= To do =
This exercise calls for the listing to be set down exactly.

= Supplied data =
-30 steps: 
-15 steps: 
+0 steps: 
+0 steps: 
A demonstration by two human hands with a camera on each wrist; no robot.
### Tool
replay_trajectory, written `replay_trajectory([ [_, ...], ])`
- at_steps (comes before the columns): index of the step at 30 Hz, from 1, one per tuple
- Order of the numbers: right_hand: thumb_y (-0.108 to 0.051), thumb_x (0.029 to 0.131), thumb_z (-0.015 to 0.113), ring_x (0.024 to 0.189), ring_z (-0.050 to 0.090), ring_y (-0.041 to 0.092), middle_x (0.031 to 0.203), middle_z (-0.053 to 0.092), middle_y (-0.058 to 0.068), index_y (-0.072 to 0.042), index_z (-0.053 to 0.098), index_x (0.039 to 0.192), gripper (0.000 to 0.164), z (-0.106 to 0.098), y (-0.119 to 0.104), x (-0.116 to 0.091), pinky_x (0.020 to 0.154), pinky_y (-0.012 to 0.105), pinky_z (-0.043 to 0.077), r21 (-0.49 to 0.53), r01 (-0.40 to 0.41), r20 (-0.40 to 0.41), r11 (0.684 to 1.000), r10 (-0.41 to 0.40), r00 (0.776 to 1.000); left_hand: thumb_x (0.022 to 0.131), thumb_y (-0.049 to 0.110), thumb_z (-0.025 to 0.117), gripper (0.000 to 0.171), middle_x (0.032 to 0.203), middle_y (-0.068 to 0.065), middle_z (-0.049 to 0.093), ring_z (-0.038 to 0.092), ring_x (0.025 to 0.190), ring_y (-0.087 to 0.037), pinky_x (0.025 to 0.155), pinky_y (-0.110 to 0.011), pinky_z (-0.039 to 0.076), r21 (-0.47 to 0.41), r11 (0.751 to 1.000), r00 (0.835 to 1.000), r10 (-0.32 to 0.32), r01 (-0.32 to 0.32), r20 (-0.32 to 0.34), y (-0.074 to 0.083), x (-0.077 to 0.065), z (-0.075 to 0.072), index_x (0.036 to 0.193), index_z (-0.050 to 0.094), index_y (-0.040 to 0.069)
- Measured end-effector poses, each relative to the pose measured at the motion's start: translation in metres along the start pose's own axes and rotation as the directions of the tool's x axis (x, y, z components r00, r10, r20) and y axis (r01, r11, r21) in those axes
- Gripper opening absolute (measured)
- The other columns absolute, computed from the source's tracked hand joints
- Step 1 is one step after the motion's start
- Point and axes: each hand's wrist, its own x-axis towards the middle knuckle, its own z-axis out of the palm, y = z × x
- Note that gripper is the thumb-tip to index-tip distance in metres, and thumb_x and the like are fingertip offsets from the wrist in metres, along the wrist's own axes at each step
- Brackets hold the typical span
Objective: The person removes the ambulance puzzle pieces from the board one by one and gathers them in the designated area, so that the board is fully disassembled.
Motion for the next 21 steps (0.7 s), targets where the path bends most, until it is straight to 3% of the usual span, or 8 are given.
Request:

= Answer section =
-30 steps: 
-15 steps: 
+0 steps: 
+0 steps: 
A demonstration by two human hands with a camera on each wrist; no robot.
### Tool
replay_trajectory, written `replay_trajectory([ [_, ...], ])`
- at_steps (comes before the columns): index of the step at 30 Hz, from 1, one per tuple
- Order of the numbers: right_hand: thumb_y (-0.108 to 0.051), thumb_x (0.029 to 0.131), thumb_z (-0.015 to 0.113), ring_x (0.024 to 0.189), ring_z (-0.050 to 0.090), ring_y (-0.041 to 0.092), middle_x (0.031 to 0.203), middle_z (-0.053 to 0.092), middle_y (-0.058 to 0.068), index_y (-0.072 to 0.042), index_z (-0.053 to 0.098), index_x (0.039 to 0.192), gripper (0.000 to 0.164), z (-0.106 to 0.098), y (-0.119 to 0.104), x (-0.116 to 0.091), pinky_x (0.020 to 0.154), pinky_y (-0.012 to 0.105), pinky_z (-0.043 to 0.077), r21 (-0.49 to 0.53), r01 (-0.40 to 0.41), r20 (-0.40 to 0.41), r11 (0.684 to 1.000), r10 (-0.41 to 0.40), r00 (0.776 to 1.000); left_hand: thumb_x (0.022 to 0.131), thumb_y (-0.049 to 0.110), thumb_z (-0.025 to 0.117), gripper (0.000 to 0.171), middle_x (0.032 to 0.203), middle_y (-0.068 to 0.065), middle_z (-0.049 to 0.093), ring_z (-0.038 to 0.092), ring_x (0.025 to 0.190), ring_y (-0.087 to 0.037), pinky_x (0.025 to 0.155), pinky_y (-0.110 to 0.011), pinky_z (-0.039 to 0.076), r21 (-0.47 to 0.41), r11 (0.751 to 1.000), r00 (0.835 to 1.000), r10 (-0.32 to 0.32), r01 (-0.32 to 0.32), r20 (-0.32 to 0.34), y (-0.074 to 0.083), x (-0.077 to 0.065), z (-0.075 to 0.072), index_x (0.036 to 0.193), index_z (-0.050 to 0.094), index_y (-0.040 to 0.069)
- Measured end-effector poses, each relative to the pose measured at the motion's start: translation in metres along the start pose's own axes and rotation as the directions of the tool's x axis (x, y, z components r00, r10, r20) and y axis (r01, r11, r21) in those axes
- Gripper opening absolute (measured)
- The other columns absolute, computed from the source's tracked hand joints
- Step 1 is one step after the motion's start
- Point and axes: each hand's wrist, its own x-axis towards the middle knuckle, its own z-axis out of the palm, y = z × x
- Note that gripper is the thumb-tip to index-tip distance in metres, and thumb_x and the like are fingertip offsets from the wrist in metres, along the wrist's own axes at each step
- Brackets hold the typical span
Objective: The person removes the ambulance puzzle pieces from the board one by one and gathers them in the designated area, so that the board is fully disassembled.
Motion for the next 21 steps (0.7 s), targets where the path bends most, until it is straight to 3% of the usual span, or 8 are given.
Request:

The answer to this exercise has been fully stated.